Bislang war das Kopftuch an Universitäten in der Türkei verboten - dies könnte sich nun ändern. Erdogan hat den Weg dafür frei gemacht.
Der Weg zur Abschaffung des Kopftuchverbots an Universitäten in der Türkei ist frei. Politiker der religiös geprägten Regierungspartei AKP von Ministerpräsident Recep Tayyip Erdogan und Unterhändler der rechtsgerichteten Oppositionspartei MHP einigten sich am Donnerstag auf entsprechende Verfassungsänderungen, wie türkische Fernsehsender berichteten.
Spannungen verschärfen sich
Die Entscheidung droht die
Spannungen zwischen der Regierung und der säkularen Elite in Politik und
Militär wieder zu verschärfen. Letztere ist gegen das religiöse Zeichen und
betrachtet die Frage als entscheidend für den Fortbestand der laizistischen
Staatsordnung. Weil das Kopftuch verboten ist, haben viele religiöse Frauen
auf einen Universitätsbesuch verzichtet.
Die Verfassungsänderung könnte schon in den nächsten Wochen beschlossen werden; gemeinsam verfügen beide Parteien im Parlament von Ankara über 410 von 550 Mandaten. Die kemalistische Opposition kritisierte die geplanten Verfassungsänderungen als Zeichen dafür, dass die Türkei auf dem Weg in einen islamischen Gottesstaat sei.
Gleichheit vor dem Gesetz
AKP und MHP wollen ihr Ziel durch
Ergänzungen der Verfassungsartikel 10 und 42 erreichen, in denen es um die
Gleichheit vor dem Gesetz und um das Recht auf Bildung geht. Die
Verfassungsänderungen sollen klarstellen, dass alle Bürger beim Empfang
staatlicher Leistungen ein Recht auf Gleichbehandlung haben und dass niemand
wegen seiner Kleidung von der Hochschulausbildung ausgeschlossen werden
darf. Damit wird das Kopftuchverbot nur für Studentinnen aufgehoben, nicht
aber für Schülerinnen, Beamtinnen oder Parlamentarierinnen.
Das bisherige Kopftuchverbot an den Unis basiert nicht auf einem Gesetz, sondern auf einem Verfassungsgerichtsurteil aus den achtziger Jahren. AKP und MHP argumentieren, Millionen von Koftuchträgerinnen in der Türkei dürften nicht länger mit einem Bildungsverbot bestraft werden; beide Parteien haben viele religiös-konservative Anhänger.

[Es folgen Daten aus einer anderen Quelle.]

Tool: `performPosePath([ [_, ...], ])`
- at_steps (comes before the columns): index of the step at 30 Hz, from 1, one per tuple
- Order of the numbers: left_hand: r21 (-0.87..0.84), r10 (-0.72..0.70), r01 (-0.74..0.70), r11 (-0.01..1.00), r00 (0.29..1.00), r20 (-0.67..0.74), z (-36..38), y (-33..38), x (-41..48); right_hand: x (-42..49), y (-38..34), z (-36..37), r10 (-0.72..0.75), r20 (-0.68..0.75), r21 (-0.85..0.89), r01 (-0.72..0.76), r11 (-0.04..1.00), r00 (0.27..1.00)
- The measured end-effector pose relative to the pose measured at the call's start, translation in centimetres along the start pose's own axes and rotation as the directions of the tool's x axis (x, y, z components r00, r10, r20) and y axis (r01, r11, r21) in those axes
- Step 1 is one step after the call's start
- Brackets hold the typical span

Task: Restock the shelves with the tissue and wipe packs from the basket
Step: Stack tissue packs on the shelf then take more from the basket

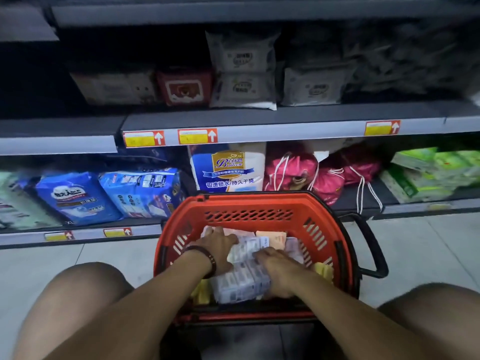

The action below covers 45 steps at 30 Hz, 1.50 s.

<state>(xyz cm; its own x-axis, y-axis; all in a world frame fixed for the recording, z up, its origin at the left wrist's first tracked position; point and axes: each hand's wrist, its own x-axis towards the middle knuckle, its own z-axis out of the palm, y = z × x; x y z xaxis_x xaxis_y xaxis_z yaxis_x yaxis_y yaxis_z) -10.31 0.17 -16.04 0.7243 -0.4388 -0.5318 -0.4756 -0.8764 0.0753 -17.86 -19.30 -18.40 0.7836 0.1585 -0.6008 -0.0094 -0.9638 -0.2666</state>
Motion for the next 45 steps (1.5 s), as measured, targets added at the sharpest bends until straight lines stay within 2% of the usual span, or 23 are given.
performPosePath([
  [2, 0.044, -0.050, 0.054, 0.998, 0.995, -0.081, 0.3, -0.1, 0.3, 0.4, 0.0, 0.3, 0.011, 0.014, 0.035, -0.011, 0.999, 1.000],
  [6, 0.024, -0.159, 0.159, 0.987, 0.987, 0.018, 0.8, -0.6, 1.0, 0.5, -0.2, -0.2, 0.042, 0.009, 0.022, -0.042, 0.999, 0.999],
  [10, 0.024, -0.216, 0.215, 0.976, 0.976, 0.030, 0.3, -1.0, 1.5, 0.0, 0.4, -0.6, 0.011, -0.027, 0.016, -0.011, 1.000, 1.000],
  [14, -0.041, -0.142, 0.144, 0.989, 0.989, 0.037, -0.1, -1.1, 1.9, -0.3, 1.1, -0.6, -0.016, -0.066, 0.052, 0.019, 0.998, 0.998],
  [18, -0.224, -0.104, 0.105, 0.969, 0.994, 0.017, -0.2, -1.9, 1.7, -0.3, 2.0, -0.7, -0.037, -0.173, 0.222, 0.075, 0.972, 0.984],
  [21, -0.352, -0.103, 0.085, 0.932, 0.994, -0.034, -0.4, -2.8, 1.5, -0.5, 2.5, -0.6, -0.041, -0.171, 0.355, 0.100, 0.930, 0.984],
  [24, -0.450, -0.069, 0.004, 0.893, 0.989, -0.128, -0.4, -2.8, 1.0, -0.4, 2.5, -0.1, 0.047, -0.186, 0.481, 0.050, 0.875, 0.981],
  [27, -0.445, -0.034, -0.056, 0.894, 0.981, -0.191, -0.4, -2.3, 0.5, -0.2, 2.2, -0.3, 0.114, -0.190, 0.569, 0.015, 0.822, 0.975],
  [30, -0.395, 0.006, -0.054, 0.917, 0.993, -0.121, 0.2, -1.9, 0.1, -0.8, 1.9, -0.8, 0.085, -0.166, 0.540, 0.018, 0.842, 0.982],
  [35, -0.316, -0.002, -0.007, 0.949, 1.000, -0.029, 1.2, -1.7, 0.1, -0.8, 1.9, -0.1, 0.039, -0.007, 0.446, -0.031, 0.894, 0.999],
  [37, -0.285, -0.020, 0.029, 0.958, 0.999, 0.036, 1.6, -2.1, 0.4, -0.9, 1.8, -0.2, 0.039, -0.044, 0.378, -0.019, 0.926, 0.998],
  [42, -0.364, -0.067, 0.097, 0.926, 0.993, 0.094, 1.0, -2.2, 0.7, -1.2, 2.9, -1.7, 0.037, -0.120, 0.551, 0.036, 0.834, 0.992],
  [45, -0.505, -0.090, 0.166, 0.847, 0.981, 0.172, 1.0, -2.3, 0.6, -1.5, 3.8, -2.3, 0.009, -0.141, 0.640, 0.084, 0.764, 0.990],
])
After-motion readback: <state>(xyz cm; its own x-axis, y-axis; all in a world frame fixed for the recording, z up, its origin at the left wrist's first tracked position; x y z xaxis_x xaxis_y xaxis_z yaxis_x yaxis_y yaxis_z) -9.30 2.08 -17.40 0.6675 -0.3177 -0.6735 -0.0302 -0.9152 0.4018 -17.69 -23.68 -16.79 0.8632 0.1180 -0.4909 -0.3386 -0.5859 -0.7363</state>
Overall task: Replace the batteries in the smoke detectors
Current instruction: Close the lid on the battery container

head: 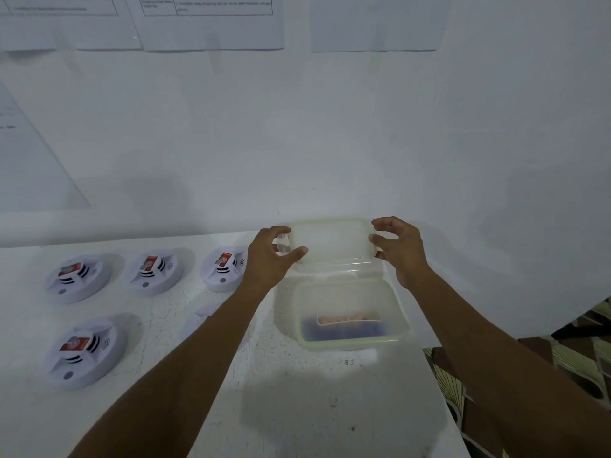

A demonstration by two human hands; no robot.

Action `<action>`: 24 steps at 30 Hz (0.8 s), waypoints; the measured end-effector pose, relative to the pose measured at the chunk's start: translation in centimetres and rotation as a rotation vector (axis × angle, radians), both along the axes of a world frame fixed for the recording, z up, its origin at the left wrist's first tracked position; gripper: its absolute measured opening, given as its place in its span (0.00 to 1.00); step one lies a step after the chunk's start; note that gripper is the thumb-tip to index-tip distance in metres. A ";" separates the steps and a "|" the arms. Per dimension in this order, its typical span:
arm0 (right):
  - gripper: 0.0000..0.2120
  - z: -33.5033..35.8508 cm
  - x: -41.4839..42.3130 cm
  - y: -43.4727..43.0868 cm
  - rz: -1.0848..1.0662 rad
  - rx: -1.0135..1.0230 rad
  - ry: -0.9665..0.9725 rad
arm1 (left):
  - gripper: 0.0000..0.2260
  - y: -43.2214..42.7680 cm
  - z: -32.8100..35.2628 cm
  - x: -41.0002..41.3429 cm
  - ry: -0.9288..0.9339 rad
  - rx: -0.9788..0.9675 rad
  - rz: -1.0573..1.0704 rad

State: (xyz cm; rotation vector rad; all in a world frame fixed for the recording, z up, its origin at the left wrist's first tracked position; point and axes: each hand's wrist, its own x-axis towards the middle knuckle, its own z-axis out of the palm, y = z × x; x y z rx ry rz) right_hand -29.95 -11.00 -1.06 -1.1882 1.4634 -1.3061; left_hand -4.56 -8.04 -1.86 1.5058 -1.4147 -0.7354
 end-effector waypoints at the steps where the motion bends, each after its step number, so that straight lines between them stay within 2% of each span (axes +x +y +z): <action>1: 0.13 0.0 -0.1 0.0 -0.014 -0.003 -0.004 | 0.23 0.0 0.1 -0.2 -0.014 -0.010 -0.006; 11: 0.08 0.2 0.2 0.2 0.056 0.001 0.023 | 0.22 -0.6 0.1 0.0 -0.048 0.014 0.021; 16: 0.10 0.5 0.1 -0.2 0.035 -0.008 0.116 | 0.22 -1.0 0.2 0.1 -0.083 -0.037 0.025; 24: 0.09 0.7 0.3 -0.7 0.027 0.008 0.174 | 0.22 -1.7 0.2 0.1 -0.121 0.000 0.022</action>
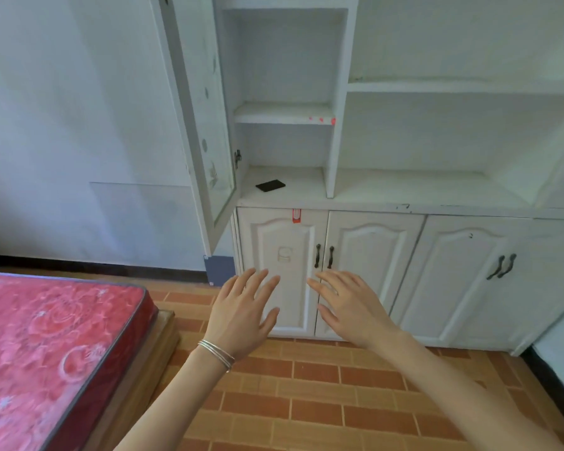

Die Kemalisten, die sich auf Staatsgründer Mustafa Kemal Atatürk berufen, betrachten das Kopftuch dagegen als Symbol des politischen Islam, das aus staatlichen Institutionen herausgehalten werden müsse. Kemalistische Politiker und Hochschulrektoren hatten in den vergangenen Tagen gewarnt, Kopftücher an den Universitäten seien nur der Anfang einer Islamisierung des Staates.